Xie Dan, Zhang Shuyi, Jiang Xiaocong, Huang Weizhen, He Ying, Li Yi, Chen Sihan, Xiong Hailin
Department of Medical Oncology, Huizhou Municipal Central Hospital of Guangdong Province, No. 41, North Eling Road, Huizhou, 516000, Guangdong, People's Republic of China.
Department of Radiotherapy Oncology, Huizhou Municipal Central Hospital of Guangdong Province, Huizhou, Guangdong, People's Republic of China.
Biochem Genet. 2023 Feb;61(1):1-20. doi: 10.1007/s10528-022-10231-6. Epub 2022 Jun 9.

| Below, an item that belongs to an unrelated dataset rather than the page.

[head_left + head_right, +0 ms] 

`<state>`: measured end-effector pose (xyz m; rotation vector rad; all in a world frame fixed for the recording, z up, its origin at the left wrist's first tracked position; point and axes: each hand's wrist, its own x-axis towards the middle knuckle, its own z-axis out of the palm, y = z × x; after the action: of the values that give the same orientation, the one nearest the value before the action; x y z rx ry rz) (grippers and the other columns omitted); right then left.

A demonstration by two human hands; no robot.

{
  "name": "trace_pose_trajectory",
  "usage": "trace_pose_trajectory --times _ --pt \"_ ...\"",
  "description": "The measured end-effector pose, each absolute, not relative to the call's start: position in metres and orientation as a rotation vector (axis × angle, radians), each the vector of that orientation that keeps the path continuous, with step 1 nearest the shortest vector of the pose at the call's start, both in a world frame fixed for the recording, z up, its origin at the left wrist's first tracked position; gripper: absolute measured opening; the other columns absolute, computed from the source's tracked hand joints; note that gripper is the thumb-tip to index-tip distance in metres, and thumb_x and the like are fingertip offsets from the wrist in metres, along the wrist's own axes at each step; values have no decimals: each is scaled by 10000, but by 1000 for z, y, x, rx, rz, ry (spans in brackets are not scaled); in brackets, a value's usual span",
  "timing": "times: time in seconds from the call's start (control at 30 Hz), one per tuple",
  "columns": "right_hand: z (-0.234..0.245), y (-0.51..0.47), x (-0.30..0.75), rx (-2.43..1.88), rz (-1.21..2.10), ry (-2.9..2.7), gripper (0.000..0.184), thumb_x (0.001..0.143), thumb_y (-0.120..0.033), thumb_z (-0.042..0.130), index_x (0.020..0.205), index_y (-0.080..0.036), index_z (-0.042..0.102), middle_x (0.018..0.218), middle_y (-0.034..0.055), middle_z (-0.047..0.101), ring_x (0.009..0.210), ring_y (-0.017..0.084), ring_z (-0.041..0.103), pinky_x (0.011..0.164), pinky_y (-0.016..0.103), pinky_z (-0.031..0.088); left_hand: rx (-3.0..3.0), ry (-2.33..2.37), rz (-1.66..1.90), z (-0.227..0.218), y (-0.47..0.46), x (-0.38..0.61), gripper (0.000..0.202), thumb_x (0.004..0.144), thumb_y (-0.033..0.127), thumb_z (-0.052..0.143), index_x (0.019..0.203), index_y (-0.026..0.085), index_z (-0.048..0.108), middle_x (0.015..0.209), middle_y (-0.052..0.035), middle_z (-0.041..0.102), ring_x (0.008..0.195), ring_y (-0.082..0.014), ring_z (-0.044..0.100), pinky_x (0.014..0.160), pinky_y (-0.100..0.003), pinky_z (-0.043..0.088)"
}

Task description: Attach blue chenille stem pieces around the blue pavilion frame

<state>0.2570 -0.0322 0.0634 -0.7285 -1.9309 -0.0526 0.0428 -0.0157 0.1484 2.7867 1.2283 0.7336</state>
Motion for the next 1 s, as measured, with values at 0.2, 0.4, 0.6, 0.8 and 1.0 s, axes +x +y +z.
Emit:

In this study, we explored the role of circ_CSPP1 in non-small cell lung cancer (NSCLC) using NSCLC cell lines (A549 and H1299) and human bronchial epithelioid cells (16HBE). The differential expression of circ_CSPP1, miR-486-3p and BRD9 in NSCLC by quantitative real-time polymerase chain reaction (qRT-PCR) and western blot in A549 cells, H1299 cells, 16HBE cells, NSCLC tissues and healthy lung tissues. Dual-luciferase reporter assay was conducted to verify the interaction between circ_CSPP1 and miR-486-3p or miR-486-3p and BRD9. The effect of circ_CSPP1/miR-486-3p/BRD9 axis on NSCLC cell proliferation was evaluated using cell counting kit-8 assay, colony formation assay, and 5-ethynyl-2'-deoxyuridine assay. Additionally, transwell assays were performed to evaluate the effect of circ_CSPP1/miR-486-3p/BRD9 axis on A549 and H1299 cell migration and invasion. The effect of circ_CSPP1 on tumor tumorigenesis of A549 cells in vivo was determined by xenograft tumor model and immunohistochemistry assay. Circ_CSPP1 and BRD9 expression were upregulated, while miR-486-3p expression was downregulated in tumor tissues of NSCCL patients and A549 and H1299 cells. Circ_CSPP1 specifically bound miR-486-3p, and miR-486-3p could target BRD9. Circ_CSPP1 upregulation promoted proliferation, invasion and migration of NSCLC cells, circ_CSPP1 knockdown or miR-486-3p upregulation had the opposite effects. Circ_CSPP1 knockdown-induced effects were reverted by miR-486-3p inhibition. Similarly, the effects of miR-486-3p upregulation on NSCLC cell proliferation, invasion and migration were reversed by BRD9 overexpression. In addition, circ_CSPP1 silencing inhibited tumor growth in nude mice. Circ_CSPP1 promoted A549 and H1299 cell malignancy by competitively inhibiting BRD9 and binding to miR-486-3p.
在本研究中,我们使用非小细胞肺癌(NSCLC)细胞系(A549和H1299)以及人支气管上皮样细胞(16HBE),探讨了circ_CSPP1在非小细胞肺癌中的作用。通过定量实时聚合酶链反应(qRT-PCR)和蛋白质免疫印迹法检测A549细胞、H1299细胞、16HBE细胞、NSCLC组织和健康肺组织中circ_CSPP1、miR-486-3p和BRD9的差异表达。进行双荧光素酶报告基因检测以验证circ_CSPP1与miR-486-3p或miR-486-3p与BRD9之间的相互作用。使用细胞计数试剂盒-8检测、集落形成检测和5-乙炔基-2'-脱氧尿苷检测评估circ_CSPP1/miR-486-3p/BRD9轴对NSCLC细胞增殖的影响。此外,进行Transwell检测以评估circ_CSPP1/miR-486-3p/BRD9轴对A549和H1299细胞迁移和侵袭的影响。通过异种移植肿瘤模型和免疫组织化学检测确定circ_CSPP1对A549细胞体内肿瘤发生的影响。在NSCCL患者的肿瘤组织以及A549和H1299细胞中,circ_CSPP1和BRD9表达上调,而miR-486-3p表达下调。circ_CSPP1特异性结合miR-486-3p,且miR-486-3p可靶向BRD9。circ_CSPP1上调促进NSCLC细胞的增殖、侵袭和迁移,circ_CSPP1敲低或miR-486-3p上调则产生相反的效果。miR-486-3p抑制可逆转circ_CSPP1敲低诱导的效应。同样,BRD9过表达可逆转miR-486-3p上调对NSCLC细胞增殖、侵袭和迁移的影响。此外,circ_CSPP1沉默抑制裸鼠肿瘤生长。circ_CSPP1通过竞争性抑制BRD9并与miR-486-3p结合促进A549和H1299细胞的恶性表型。